AI-generated sexually explicit material is spreading in schools

  • The UK Safer Internet Centre (UKSIC) has received concerning reports on AI images from schools
  • Children are using AI tools to generate sexually explicit images of other pupils
  • This seems to be a rising global problem, but what can be done about it?
AI teaching

The UK Safer Internet Centre (UKSIC) has reported that children are using AI image generators to create indecent images of other children. 

The charity said it’s reviewed a “small number of reports” but highlighted that action is required now before the problem spreads. 

David Wright, the director of UKSIC, emphasizes the need for immediate action: “[We] need to see steps being taken now, before schools become overwhelmed and the problem grows.” 

Children, in particular, likely don’t realize the implications of using AI in this way.

In the UK, creating, possessing, or distributing such images is illegal, regardless of whether they are real or AI-generated. 

The charity warned of the potential for these images to be misused or circulated online, leading to unintended consequences, including blackmail. 

This isn’t an isolated case – Spanish and US schools both experienced their own AI-generated imagery controversies lately, with illicit images of minors being exchanged. 

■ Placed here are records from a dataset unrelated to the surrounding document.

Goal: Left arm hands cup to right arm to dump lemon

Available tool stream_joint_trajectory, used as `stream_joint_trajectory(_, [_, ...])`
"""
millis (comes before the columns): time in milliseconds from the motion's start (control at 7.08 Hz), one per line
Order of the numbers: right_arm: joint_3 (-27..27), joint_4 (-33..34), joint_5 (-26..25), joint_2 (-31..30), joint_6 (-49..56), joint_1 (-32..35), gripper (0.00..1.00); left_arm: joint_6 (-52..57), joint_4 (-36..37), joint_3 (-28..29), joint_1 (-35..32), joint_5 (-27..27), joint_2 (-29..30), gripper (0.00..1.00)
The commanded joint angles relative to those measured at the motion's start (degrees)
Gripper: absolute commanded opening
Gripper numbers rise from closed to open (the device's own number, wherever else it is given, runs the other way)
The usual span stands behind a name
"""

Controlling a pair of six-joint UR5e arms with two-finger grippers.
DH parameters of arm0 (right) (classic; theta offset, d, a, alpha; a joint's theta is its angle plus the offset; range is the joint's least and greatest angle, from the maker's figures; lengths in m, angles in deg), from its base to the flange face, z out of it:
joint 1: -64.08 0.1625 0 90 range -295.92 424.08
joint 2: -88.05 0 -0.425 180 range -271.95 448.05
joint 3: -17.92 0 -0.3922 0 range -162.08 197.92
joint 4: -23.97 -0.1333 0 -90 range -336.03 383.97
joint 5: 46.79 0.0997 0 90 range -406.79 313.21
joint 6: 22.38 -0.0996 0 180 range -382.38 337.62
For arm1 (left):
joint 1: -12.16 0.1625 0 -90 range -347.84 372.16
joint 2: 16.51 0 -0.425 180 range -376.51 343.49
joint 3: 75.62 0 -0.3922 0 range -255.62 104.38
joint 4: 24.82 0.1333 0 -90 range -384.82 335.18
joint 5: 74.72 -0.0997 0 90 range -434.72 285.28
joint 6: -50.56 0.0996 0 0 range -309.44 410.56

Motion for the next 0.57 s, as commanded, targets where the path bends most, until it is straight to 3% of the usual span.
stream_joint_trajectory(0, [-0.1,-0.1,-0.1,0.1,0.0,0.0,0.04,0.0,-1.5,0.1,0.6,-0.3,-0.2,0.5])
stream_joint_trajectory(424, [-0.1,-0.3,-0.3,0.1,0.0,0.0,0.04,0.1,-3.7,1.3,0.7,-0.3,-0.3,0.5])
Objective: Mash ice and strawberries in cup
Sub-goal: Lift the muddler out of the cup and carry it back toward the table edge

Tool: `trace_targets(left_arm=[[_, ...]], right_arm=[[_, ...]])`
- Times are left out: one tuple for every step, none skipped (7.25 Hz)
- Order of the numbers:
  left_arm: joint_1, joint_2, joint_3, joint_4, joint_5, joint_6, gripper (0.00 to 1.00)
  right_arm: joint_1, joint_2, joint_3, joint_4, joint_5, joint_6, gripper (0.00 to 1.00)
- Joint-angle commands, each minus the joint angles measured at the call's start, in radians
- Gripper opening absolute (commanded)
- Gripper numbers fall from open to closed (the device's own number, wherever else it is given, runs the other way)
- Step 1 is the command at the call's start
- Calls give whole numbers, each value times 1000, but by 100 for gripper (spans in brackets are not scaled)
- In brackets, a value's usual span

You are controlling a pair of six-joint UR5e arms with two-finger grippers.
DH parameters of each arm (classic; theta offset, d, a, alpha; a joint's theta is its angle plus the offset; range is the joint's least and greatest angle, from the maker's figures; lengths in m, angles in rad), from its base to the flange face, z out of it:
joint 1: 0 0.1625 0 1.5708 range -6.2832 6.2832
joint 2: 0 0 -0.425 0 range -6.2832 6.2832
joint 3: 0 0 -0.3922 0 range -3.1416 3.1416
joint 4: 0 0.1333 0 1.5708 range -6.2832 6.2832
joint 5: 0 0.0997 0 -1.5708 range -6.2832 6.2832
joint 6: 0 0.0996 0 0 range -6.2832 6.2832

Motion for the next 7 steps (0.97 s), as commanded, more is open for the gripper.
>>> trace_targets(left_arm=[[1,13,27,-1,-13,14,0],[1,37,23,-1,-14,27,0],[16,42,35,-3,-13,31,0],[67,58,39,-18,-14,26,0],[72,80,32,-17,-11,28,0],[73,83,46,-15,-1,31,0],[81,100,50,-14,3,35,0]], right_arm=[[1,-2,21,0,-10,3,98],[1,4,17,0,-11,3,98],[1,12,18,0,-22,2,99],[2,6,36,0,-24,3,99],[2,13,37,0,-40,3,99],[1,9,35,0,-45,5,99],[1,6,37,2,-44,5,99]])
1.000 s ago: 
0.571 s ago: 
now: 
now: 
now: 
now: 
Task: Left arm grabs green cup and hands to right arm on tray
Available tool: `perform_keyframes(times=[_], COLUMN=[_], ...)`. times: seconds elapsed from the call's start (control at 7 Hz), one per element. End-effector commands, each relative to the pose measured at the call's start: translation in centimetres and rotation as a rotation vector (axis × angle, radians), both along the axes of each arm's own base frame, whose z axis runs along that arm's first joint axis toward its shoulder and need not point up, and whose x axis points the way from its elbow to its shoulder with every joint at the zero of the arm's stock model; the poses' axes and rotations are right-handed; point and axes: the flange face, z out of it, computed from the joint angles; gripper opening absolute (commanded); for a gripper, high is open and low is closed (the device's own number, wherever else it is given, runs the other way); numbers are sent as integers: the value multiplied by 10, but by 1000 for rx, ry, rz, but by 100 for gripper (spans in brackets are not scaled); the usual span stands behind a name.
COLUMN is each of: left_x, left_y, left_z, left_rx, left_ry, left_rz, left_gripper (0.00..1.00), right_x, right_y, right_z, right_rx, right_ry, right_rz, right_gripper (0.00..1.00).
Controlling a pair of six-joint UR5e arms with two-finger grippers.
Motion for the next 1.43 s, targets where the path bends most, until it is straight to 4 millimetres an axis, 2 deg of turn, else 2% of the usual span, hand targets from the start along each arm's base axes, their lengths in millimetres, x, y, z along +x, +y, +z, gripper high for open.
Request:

Moreover, there’s considerable debate over who is responsible for educating children about the harms of such material. Does the duty fall on parents, schools, or governments?

Seperate research by educational technology company RM Technology involving 1,000 pupils showed that nearly one-third use AI for inappropriate online activities.

Tasha Gibson, online safety manager at RM Technology, said, “Students using AI regularly is now commonplace,” “In fact, their understanding of AI is more advanced than most teachers – creating a knowledge gap.”

Apps make it easy to create illicit imagery

These so-called “declothing” apps first appeared on social media platforms in 2019, often used on messaging services like Telegram as automated software with AI capabilities. 

Initially, these apps were relatively unsophisticated, but advancements in generative AI have improved their ability to create photorealistic fake images. 

The model involved in the Spanish case attracted nearly 50,000 subscribers. Typically, users can create a number of images for free before being required to pay a fee. 

In many cases, the use of these apps is driven by curiosity, says UKSIC, but that certainly doesn’t constitute a legal defense. 

A North Carolina man recently became probably the first individual to be sentenced for AI-related sexual crimes, receiving a 40-year prison term. He is unlikely to be the last.